One dimensions that we haven’t though of is the profits generated by these promotions. Now I’m going to create a summary table with a number of financial related KPIs for the most and least profitable promotions.
top_bot_promos <- all_promo %>%
group_by(promotion_id, promotion_name) %>%
summarize(
'Redemptions' = sum(fact_count),
'Rev' = sum(revenue),
'Promo.Cost' = mean(cost),
'Promo.Cost/Use' = Promo.Cost / Redemptions,
'Item.Cost' = sum(product.cost),
'Profit' = Rev - Item.Cost - Promo.Cost,
'ProfitPerRed' = Profit / n(),
'Avg_margin' = mean(margin)
) %>%
ungroup %>%
top_n(5, Profit) %>%
bind_rows(
all_promo %>%
group_by(promotion_id, promotion_name) %>%
summarize(
'Redemptions' = n(),
'Rev' = sum(revenue),
'Promo.Cost' = mean(cost),
'Promo.Cost/Use' = Promo.Cost / Redemptions,
'Item.Cost' = sum(product.cost),
'Profit' = Rev - Item.Cost - Promo.Cost,
'ProfitPerRed' = Profit / n(),
'Avg_margin' = mean(margin)
) %>%
ungroup %>%
top_n(5, -Profit)
)
p <- top_bot_promos %>% plot_ly(x = promotion_name,
y = Profit,
color = Redemptions,
mode = "markers",
marker = list(size = 20),
text = paste('Redemptions:', Redemptions, 'Avg_Margin:', round(Avg_margin,2)))
p <- layout(p,
title = "Top 5 and Bottom 5 Promos by Profit",
margin = list(b = 90),
xaxis = list(
title = ""
))
pAbove we can see that the 5 least profitable promotions (of the ones that were redeemed at all) all have extremely low redemption rates. With under 100 redemptions each, it’s not surprising so much money was lost on them.
Next Steps
We have really only scratched the surface of the insights available in this data set. One limitation of the analysis so far is that we are only looking at one year of data. Additionally, having access to the transaction level data rather than monthly aggregates would prove quite useful. Thoughts on next steps include:
Get a handle on what is going on with the promotion start and end dates. In order to truly get a sense of the success of promotions we would need to reliably be able to calculate product sales before, during, and after the promotional period. We could then start looking at the incremental revenue driven by promotions.
Once we are looking at the transaction level data we can get an idea of brand loyalty via repeat purchases. This is key in understanding the health of various brands. Do customers always come back to certain brands? Are some brands low volume unless there is a promotion on them? That could mean we are charging too much relative to competitor. Are there toxic brands which people never repeat buy?

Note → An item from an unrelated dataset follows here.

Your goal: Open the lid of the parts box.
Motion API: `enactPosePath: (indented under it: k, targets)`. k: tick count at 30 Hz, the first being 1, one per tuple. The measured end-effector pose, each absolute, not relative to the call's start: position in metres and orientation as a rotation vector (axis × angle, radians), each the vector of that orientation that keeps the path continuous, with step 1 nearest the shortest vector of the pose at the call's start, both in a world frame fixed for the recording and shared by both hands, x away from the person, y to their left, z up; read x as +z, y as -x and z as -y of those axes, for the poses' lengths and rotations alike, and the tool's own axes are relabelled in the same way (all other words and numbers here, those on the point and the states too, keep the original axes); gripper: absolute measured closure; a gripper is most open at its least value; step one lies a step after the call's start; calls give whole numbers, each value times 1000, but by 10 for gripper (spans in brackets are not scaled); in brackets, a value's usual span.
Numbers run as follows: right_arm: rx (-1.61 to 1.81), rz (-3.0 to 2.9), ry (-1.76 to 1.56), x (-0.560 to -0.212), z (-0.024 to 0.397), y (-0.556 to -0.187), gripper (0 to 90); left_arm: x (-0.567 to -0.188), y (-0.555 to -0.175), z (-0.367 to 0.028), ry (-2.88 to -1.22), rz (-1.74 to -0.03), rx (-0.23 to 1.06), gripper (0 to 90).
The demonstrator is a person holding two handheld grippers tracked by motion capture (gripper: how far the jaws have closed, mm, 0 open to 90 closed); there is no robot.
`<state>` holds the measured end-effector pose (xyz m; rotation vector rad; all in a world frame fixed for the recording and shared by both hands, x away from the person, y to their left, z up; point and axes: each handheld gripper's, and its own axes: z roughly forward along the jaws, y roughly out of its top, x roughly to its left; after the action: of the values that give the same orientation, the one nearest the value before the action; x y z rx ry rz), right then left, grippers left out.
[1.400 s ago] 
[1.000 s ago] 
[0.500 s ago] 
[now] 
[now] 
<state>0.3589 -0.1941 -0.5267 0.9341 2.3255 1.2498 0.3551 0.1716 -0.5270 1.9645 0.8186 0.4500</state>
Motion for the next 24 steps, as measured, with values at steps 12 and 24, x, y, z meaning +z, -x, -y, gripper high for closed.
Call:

We looked at categories, subcategories, and brands. We didn’t really get into looking at metrics at a product level. One important consideration is that the same/similar product is offered by many brands. With that in mind, we could clean up the product_name variable to aggregate similar products regardless of brand. This analysis would tell us if apples are overall more popular than oranges…we could then adjust store/web layouts accordingly. Given the large number of stores, we have lots of room for experimenting with floor layouts and product configurations on the shelves.

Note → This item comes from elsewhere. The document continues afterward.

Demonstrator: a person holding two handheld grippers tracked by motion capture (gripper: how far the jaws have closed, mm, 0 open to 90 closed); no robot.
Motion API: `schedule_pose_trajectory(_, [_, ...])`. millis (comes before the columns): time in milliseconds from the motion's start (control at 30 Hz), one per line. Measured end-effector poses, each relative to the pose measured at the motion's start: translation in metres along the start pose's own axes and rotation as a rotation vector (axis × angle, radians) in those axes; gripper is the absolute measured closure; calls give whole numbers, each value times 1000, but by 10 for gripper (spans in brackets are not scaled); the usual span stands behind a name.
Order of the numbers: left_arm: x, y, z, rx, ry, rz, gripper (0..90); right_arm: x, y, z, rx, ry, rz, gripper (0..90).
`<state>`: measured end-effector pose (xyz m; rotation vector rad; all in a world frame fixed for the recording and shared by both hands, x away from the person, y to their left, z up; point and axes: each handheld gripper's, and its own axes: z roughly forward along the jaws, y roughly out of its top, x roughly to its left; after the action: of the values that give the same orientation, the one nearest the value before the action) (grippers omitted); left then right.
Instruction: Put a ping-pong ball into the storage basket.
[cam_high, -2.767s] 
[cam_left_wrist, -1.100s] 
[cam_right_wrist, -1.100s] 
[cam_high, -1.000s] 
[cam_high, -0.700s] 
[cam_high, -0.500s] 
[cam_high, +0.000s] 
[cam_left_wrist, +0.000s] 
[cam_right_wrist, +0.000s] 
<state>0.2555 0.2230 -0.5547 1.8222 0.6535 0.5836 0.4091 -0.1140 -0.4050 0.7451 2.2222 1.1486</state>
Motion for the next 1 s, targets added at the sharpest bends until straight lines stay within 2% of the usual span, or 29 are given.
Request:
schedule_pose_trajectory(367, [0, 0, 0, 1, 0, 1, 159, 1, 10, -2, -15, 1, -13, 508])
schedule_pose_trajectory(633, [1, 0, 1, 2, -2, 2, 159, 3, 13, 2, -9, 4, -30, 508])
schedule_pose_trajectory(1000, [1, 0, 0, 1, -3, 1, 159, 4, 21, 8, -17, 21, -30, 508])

A number of machine learning algorithms could be applied for data mining purposes. Having access to the rest of the data in this database, particularly the customer table would be very useful. We could use a clustering algorithm to segment customers with similar transactions history and/or demographics. We could analyze the defining attributes of these clusters and create targeted promotions/advertising accordingly.

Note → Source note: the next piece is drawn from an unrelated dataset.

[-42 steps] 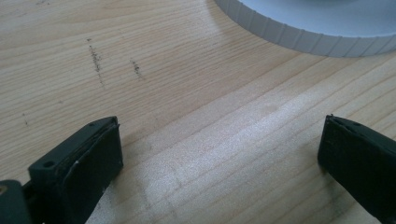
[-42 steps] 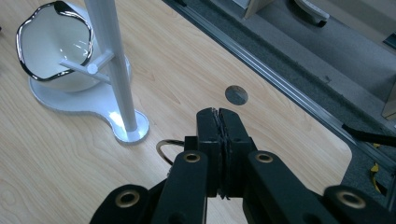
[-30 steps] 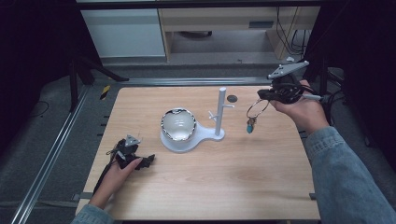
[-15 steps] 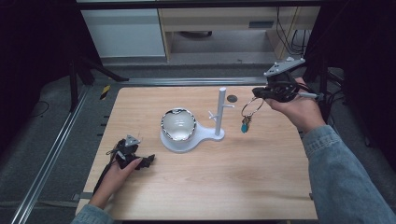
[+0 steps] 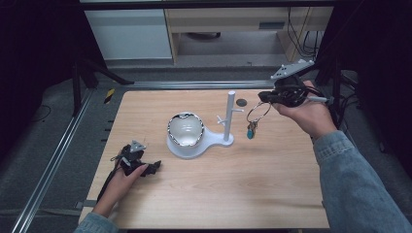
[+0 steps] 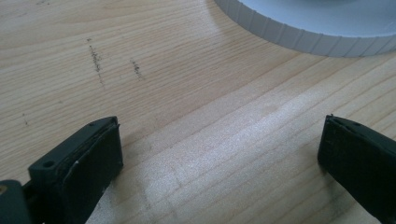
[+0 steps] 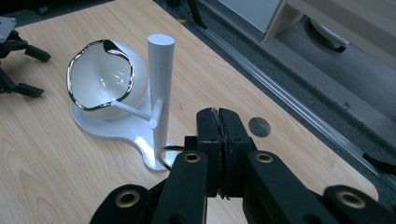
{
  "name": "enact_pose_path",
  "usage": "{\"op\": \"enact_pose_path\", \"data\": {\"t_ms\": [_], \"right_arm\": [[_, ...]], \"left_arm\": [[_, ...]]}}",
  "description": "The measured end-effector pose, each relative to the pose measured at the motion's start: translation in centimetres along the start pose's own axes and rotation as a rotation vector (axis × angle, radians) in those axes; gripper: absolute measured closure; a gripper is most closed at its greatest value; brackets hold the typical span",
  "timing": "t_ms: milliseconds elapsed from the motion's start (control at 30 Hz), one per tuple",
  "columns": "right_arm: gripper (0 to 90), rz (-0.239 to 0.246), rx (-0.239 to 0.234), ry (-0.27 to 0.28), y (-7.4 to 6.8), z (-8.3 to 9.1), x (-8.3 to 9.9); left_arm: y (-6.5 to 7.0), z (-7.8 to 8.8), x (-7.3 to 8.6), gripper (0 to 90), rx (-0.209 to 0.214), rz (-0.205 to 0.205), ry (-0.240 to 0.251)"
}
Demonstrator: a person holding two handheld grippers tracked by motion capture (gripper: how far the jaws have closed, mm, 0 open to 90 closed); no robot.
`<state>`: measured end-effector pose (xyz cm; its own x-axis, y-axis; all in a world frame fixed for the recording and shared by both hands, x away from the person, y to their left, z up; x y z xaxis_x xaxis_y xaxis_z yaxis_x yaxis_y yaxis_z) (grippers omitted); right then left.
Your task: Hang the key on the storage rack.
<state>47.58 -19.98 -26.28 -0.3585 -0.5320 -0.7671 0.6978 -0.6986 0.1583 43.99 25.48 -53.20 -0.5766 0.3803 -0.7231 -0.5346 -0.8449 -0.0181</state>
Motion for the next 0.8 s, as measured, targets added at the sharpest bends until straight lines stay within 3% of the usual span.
{"op": "enact_pose_path", "data": {"t_ms": [800], "right_arm": [[88.9,0.036,-0.030,0.009,-1.5,-0.1,-1.5]], "left_arm": [[0.0,0.0,0.0,0.0,0.000,-0.003,-0.001]]}}
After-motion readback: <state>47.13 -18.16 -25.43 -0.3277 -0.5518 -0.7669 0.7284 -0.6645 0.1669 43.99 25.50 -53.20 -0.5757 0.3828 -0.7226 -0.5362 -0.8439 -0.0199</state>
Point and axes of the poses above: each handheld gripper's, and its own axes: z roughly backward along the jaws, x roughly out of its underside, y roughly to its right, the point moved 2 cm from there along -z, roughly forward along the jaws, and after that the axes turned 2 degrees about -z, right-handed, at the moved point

- Another algorithm that could be used to extract useful insights from this data would be the Apriori algorithm for association rules and frequent item sets.
- This would give us excellent cross-selling opportunity; elucidating popular combinations of products
This type of information could be used to help re-organize the store. Could use the data to place items that are strongly associated near each other. Ideally we could place the highest margin options of each product most prominently.